I’ve given that a lot of thought. And I strongly feel that most people prefer to do easy work. That’s why we have so many social media experts and life coaches. That’s work that every person with a smartphone who read a book on that topic can do.
Solving real problems is hard. It’s also hard to provide measurable value. Because solving problems and providing value requires you to study, research, practice, work, deal with people, problems, setbacks, etc.
But solving real problems also reaps the biggest rewards. That’s why I always like to ask myself with everything I do: What problem will this solve?
If the answer is “nothing,” I don’t do it. That simple question can save you a lot of time, energy, and resources that you otherwise might waste.

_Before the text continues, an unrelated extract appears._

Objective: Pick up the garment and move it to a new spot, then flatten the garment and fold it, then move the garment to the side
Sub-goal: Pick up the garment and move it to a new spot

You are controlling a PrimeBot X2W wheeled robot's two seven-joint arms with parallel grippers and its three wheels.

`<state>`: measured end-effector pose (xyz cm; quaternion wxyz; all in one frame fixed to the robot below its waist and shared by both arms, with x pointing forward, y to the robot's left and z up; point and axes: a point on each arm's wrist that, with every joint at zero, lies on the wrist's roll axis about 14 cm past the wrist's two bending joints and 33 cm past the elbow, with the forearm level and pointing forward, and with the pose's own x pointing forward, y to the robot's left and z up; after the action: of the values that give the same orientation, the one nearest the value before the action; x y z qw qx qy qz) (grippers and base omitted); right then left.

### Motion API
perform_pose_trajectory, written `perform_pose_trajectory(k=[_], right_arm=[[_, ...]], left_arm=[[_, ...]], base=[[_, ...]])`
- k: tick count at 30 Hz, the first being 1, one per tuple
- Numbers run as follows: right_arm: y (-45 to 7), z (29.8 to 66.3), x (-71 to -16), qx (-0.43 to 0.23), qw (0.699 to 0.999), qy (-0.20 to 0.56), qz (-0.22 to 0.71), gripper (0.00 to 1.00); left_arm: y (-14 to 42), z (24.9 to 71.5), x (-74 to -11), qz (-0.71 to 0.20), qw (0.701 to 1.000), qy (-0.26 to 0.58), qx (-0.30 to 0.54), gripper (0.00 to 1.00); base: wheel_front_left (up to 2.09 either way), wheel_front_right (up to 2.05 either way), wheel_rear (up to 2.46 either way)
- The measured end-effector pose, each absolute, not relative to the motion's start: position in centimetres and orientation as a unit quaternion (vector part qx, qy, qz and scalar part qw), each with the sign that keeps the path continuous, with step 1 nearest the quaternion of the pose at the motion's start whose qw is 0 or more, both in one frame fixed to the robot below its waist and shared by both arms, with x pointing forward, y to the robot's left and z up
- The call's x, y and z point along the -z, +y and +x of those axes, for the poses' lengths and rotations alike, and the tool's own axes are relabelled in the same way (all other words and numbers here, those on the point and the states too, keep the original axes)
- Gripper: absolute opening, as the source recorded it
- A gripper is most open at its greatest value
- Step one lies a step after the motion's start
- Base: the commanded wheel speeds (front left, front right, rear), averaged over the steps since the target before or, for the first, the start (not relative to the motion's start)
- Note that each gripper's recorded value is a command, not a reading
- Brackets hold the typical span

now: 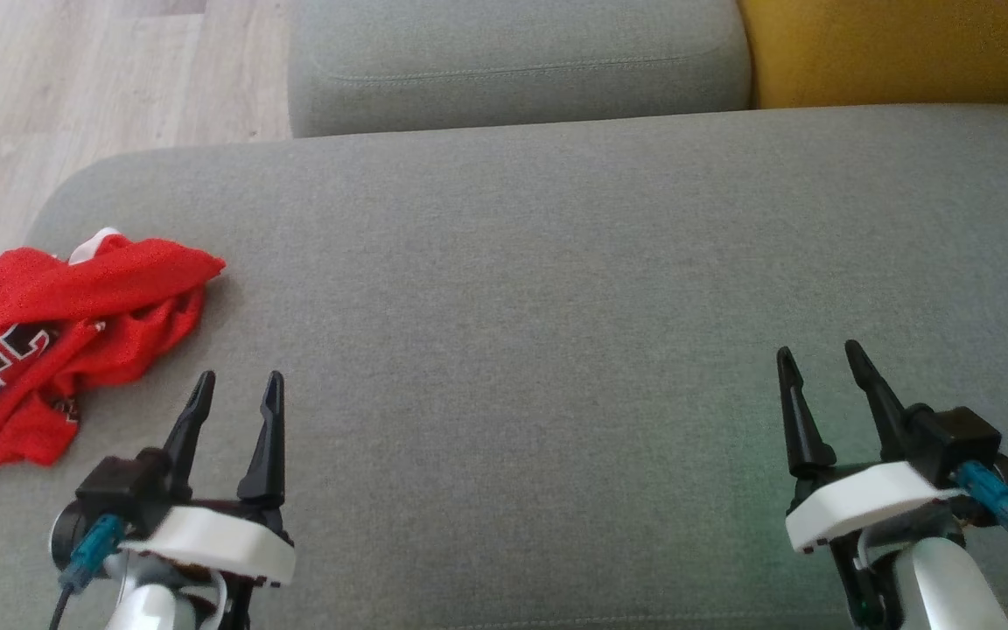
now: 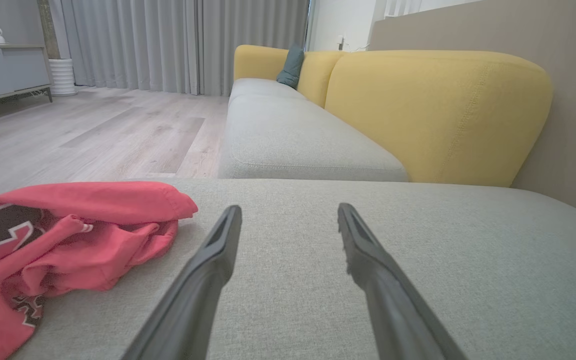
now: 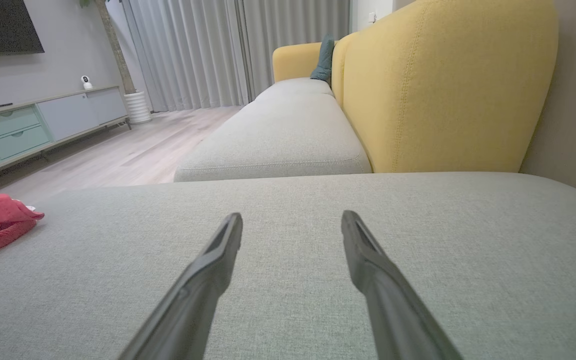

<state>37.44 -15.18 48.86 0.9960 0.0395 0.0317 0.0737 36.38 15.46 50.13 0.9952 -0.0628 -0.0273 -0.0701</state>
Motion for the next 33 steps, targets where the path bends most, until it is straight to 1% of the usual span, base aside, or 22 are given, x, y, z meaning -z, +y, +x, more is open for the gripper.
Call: perform_pose_trajectory(k=[5,15,33], right_arm=[[-14.1,37.9,-49.2,-0.090,0.995,0.028,0.039,1.00],[-10.4,38.8,-49.9,-0.143,0.989,0.024,0.035,1.00],[-1.5,39.7,-50.5,-0.266,0.963,0.024,0.033,1.00]], left_arm=[[16.5,35.9,-50.0,-0.064,0.996,-0.026,0.055,1.00],[19.8,34.5,-50.1,-0.064,0.997,-0.031,0.003,1.00],[26.8,29.2,-50.2,-0.056,0.991,-0.040,-0.117,1.00]], base=[[0.00,0.00,0.00],[0.00,0.00,0.00],[0.00,0.00,0.00]])
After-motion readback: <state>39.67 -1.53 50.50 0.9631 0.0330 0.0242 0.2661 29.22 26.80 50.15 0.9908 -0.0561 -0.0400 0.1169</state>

You don’t have to be an entrepreneur to solve problems. When you work in sales, you solve problems. If you’re an accountant, you solve problems. And so forth.
You either solve problems for clients or for your boss, colleagues, stakeholders. You see? Life is a series of answered problems.
Listen to my interview with Paul Jarvis to learn more.
After reading Paul’s article about podcasting, I reached out to him and asked if he wanted to be on my podcast. He said yes.
I always enjoy Paul’s work, and it was great to talk to him on my podcast. Like always, he provides value and good insights. We talk about entrepreneurship, dealing with criticism, having an inner compass, providing value to other people’s lives, and much more topics.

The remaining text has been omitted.